Mohsenin Amir, Blackburn Michael R
Department of Biochemistry and Molecular Biology, University of Texas - Houston Medical School, Houston, Texas 77030, USA.
Curr Opin Pulm Med. 2006 Jan;12(1):54-9. doi: 10.1097/01.mcp.0000199002.46038.cb.
The chronic lung diseases, asthma and chronic obstructive pulmonary disease, are pulmonary disorders in which persistent inflammation and alterations in lung structure contribute to a progressive loss of lung function. Although the exact type of inflammation and damage in each disease is distinct, they share the common feature that they are chronic in nature. Despite efforts, little is known about the cellular and molecular mechanisms that drive the chronicity of these two diseases. This review will summarize important findings regarding the role of adenosine, a signaling nucleoside implicated in the pathogenesis of these two disorders.

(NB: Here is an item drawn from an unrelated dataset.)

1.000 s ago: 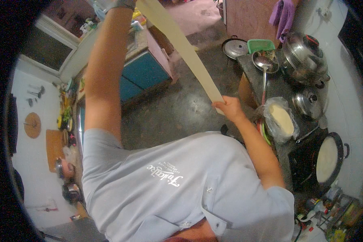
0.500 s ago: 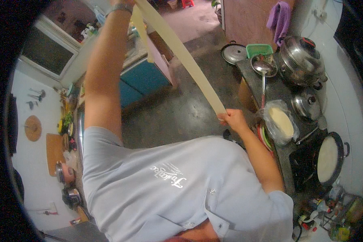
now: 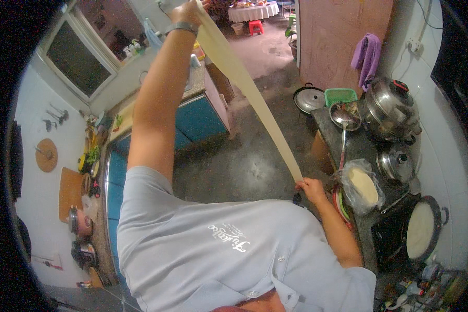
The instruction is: The person stretches and tears flat dough sheets into strips, then drops them into a pot of boiling water. The person repeats this process multiple times, handling the dough by hand and placing the strips into the pot.
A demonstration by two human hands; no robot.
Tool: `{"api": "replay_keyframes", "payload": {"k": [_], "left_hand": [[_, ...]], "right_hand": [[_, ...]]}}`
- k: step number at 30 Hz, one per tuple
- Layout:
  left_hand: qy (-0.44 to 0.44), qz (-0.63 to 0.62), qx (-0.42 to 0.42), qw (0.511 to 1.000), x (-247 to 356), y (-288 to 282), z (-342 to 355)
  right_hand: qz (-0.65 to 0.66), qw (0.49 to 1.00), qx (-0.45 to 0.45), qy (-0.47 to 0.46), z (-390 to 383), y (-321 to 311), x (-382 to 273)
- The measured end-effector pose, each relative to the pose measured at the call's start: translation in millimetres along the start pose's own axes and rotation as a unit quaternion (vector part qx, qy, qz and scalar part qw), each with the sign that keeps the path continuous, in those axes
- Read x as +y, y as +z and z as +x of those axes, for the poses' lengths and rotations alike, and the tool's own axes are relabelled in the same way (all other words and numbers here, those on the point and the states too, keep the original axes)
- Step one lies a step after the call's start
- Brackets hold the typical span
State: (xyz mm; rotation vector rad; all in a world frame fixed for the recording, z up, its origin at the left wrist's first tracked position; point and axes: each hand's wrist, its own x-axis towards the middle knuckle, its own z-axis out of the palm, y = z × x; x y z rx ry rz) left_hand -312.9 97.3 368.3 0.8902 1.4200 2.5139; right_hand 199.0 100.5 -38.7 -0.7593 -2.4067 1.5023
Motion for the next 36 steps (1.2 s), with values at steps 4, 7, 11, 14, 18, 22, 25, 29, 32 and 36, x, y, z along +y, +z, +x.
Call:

Aerosolized adenosine induces bronchoconstriction in patients with asthma and chronic obstructive pulmonary disease primarily through the release of mast cell mediators. In this setting it can not only be used to aid in diagnosis but also to monitor patient responses to steroid therapy. Adenosine levels are elevated in the lungs of asthma patients, indicating greater flux through adenosine receptor signaling pathways. In-vitro studies have shown adenosine to access pathways leading to the genesis of chronic inflammation via the release of proinflammatory cytokines and chemokines. Animal studies demonstrate that merely elevating adenosine levels in the mouse is sufficient to induce a pulmonary phenotype with features of asthma and chronic obstructive pulmonary disease.

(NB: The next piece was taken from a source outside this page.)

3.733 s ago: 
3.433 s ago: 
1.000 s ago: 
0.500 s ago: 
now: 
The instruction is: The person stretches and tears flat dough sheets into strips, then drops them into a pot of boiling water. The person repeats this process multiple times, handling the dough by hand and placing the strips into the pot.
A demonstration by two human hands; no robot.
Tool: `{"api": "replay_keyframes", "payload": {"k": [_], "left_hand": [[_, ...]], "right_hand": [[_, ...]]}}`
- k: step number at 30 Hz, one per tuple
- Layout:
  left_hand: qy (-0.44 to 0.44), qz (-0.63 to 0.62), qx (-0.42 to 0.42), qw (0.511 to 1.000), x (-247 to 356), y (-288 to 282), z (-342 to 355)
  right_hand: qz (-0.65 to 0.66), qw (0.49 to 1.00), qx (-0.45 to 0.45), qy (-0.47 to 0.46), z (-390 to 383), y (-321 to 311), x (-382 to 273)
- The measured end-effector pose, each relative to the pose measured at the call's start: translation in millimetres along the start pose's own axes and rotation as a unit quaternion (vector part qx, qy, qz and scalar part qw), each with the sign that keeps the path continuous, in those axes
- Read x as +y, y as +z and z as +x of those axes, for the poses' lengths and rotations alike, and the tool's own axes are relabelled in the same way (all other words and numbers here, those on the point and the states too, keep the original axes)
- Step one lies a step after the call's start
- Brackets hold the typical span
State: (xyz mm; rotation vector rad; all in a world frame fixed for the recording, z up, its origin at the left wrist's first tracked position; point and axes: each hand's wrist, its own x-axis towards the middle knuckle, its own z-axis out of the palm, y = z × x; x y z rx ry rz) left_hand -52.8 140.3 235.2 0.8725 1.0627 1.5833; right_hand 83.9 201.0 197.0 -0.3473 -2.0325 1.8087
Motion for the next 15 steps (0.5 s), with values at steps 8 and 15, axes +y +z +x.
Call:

Identifying mediators regulating the chronic nature of asthma and chronic obstructive pulmonary disease is critical towards advancements in treatment options. Adenosine has been implicated in promoting the inflammation and airway remodeling seen in chronic lung disease and thus makes an attractive therapeutic target.

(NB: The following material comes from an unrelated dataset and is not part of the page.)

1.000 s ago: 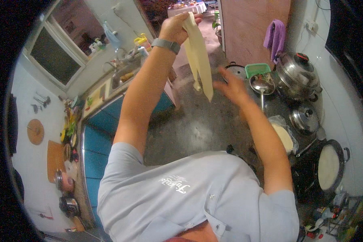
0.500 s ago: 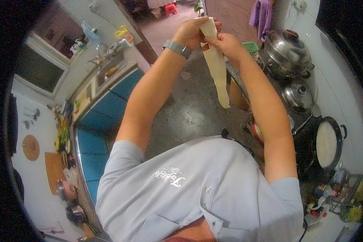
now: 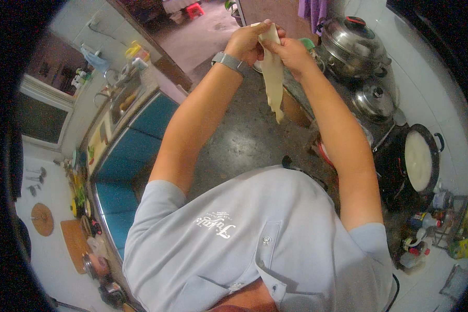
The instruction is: The person stretches and tears flat dough sheets into strips, then drops them into a pot of boiling water. The person repeats this process multiple times, handling the dough by hand and placing the strips into the pot.
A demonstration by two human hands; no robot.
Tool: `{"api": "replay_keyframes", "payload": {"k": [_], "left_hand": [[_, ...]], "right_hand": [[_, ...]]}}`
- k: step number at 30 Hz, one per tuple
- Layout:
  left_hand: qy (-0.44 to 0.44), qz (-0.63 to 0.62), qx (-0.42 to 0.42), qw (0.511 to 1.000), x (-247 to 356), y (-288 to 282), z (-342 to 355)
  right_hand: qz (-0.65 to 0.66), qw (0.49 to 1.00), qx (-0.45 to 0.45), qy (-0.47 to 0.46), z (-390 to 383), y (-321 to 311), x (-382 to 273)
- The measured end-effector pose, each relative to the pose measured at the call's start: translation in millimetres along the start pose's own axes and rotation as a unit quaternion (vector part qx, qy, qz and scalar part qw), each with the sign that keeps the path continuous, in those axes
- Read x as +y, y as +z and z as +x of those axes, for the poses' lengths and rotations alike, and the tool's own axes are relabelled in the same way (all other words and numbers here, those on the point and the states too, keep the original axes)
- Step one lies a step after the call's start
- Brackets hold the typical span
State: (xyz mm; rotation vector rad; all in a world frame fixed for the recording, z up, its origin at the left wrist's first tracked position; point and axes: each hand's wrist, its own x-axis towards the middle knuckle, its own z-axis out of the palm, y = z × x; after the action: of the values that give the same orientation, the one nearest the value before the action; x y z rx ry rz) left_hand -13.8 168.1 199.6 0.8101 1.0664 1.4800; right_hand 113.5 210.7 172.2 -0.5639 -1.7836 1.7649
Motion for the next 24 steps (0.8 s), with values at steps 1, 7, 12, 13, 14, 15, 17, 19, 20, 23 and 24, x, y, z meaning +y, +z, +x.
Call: {"api": "replay_keyframes", "payload": {"k": [1, 7, 12, 13, 14, 15, 17, 19, 20, 23, 24], "left_hand": [[0.005, 0.006, 0.001, 1.000, -2.4, 1.6, 1.6], [0.068, 0.018, 0.080, 0.994, -8.1, -8.3, 12.5], [0.049, 0.039, 0.093, 0.994, -12.6, 1.7, 12.8], [0.053, 0.050, 0.098, 0.992, -17.4, -1.0, 16.1], [0.059, 0.063, 0.102, 0.991, -20.4, -3.5, 18.2], [0.044, 0.058, 0.110, 0.991, -22.4, -13.4, 23.8], [0.012, 0.050, 0.121, 0.991, -18.5, -32.2, 32.2], [-0.017, 0.039, 0.052, 0.998, -17.8, -35.8, 32.5], [-0.037, 0.043, 0.013, 0.998, -10.9, -28.8, 26.0], [-0.063, 0.084, -0.039, 0.994, -5.8, -28.6, 13.5], [-0.069, 0.091, -0.050, 0.992, -5.5, -30.2, 12.1]], "right_hand": [[-0.034, 0.999, 0.020, -0.016, 1.3, -0.7, 2.0], [-0.400, 0.884, 0.126, -0.208, -16.5, 19.5, -11.1], [-0.358, 0.910, 0.114, -0.177, -37.5, 18.2, 3.7], [-0.340, 0.922, 0.088, -0.165, -43.7, 20.6, 3.9], [-0.321, 0.932, 0.064, -0.155, -51.5, 24.4, 2.2], [-0.328, 0.925, 0.040, -0.190, -58.2, 31.1, 1.9], [-0.341, 0.904, -0.002, -0.258, -70.6, 44.0, 1.4], [-0.217, 0.957, 0.053, -0.184, -70.4, 39.4, 3.2], [-0.135, 0.980, 0.085, -0.121, -64.1, 28.7, 8.3], [0.020, 0.990, 0.137, -0.021, -58.3, 13.9, 8.6], [0.028, 0.989, 0.144, -0.009, -55.3, 9.0, 12.6]]}}
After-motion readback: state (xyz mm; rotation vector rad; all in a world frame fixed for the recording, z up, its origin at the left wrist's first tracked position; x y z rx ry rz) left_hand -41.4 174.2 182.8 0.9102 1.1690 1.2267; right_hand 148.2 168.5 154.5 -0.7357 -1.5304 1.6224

慢性肺部疾病,如哮喘和慢性阻塞性肺疾病,是肺部疾病,其中持续的炎症和肺结构改变导致肺功能逐渐丧失。尽管每种疾病的确切炎症类型和损伤不同,但它们都有一个共同特点,即本质上是慢性的。尽管人们做出了努力,但对于驱动这两种疾病慢性化的细胞和分子机制知之甚少。本综述将总结关于腺苷作用的重要发现,腺苷是一种参与这两种疾病发病机制的信号核苷。
雾化腺苷主要通过肥大细胞介质的释放,在哮喘和慢性阻塞性肺疾病患者中诱发支气管收缩。在这种情况下,它不仅可用于辅助诊断,还可用于监测患者对类固醇治疗的反应。哮喘患者肺部的腺苷水平升高,表明通过腺苷受体信号通路的通量更大。体外研究表明,腺苷可通过释放促炎细胞因子和趋化因子进入导致慢性炎症发生的途径。动物研究表明,仅仅提高小鼠体内的腺苷水平就足以诱发具有哮喘和慢性阻塞性肺疾病特征的肺部表型。
确定调节哮喘和慢性阻塞性肺疾病慢性本质的介质对于治疗选择的进展至关重要。腺苷已被证明与促进慢性肺病中所见的炎症和气道重塑有关,因此成为一个有吸引力的治疗靶点。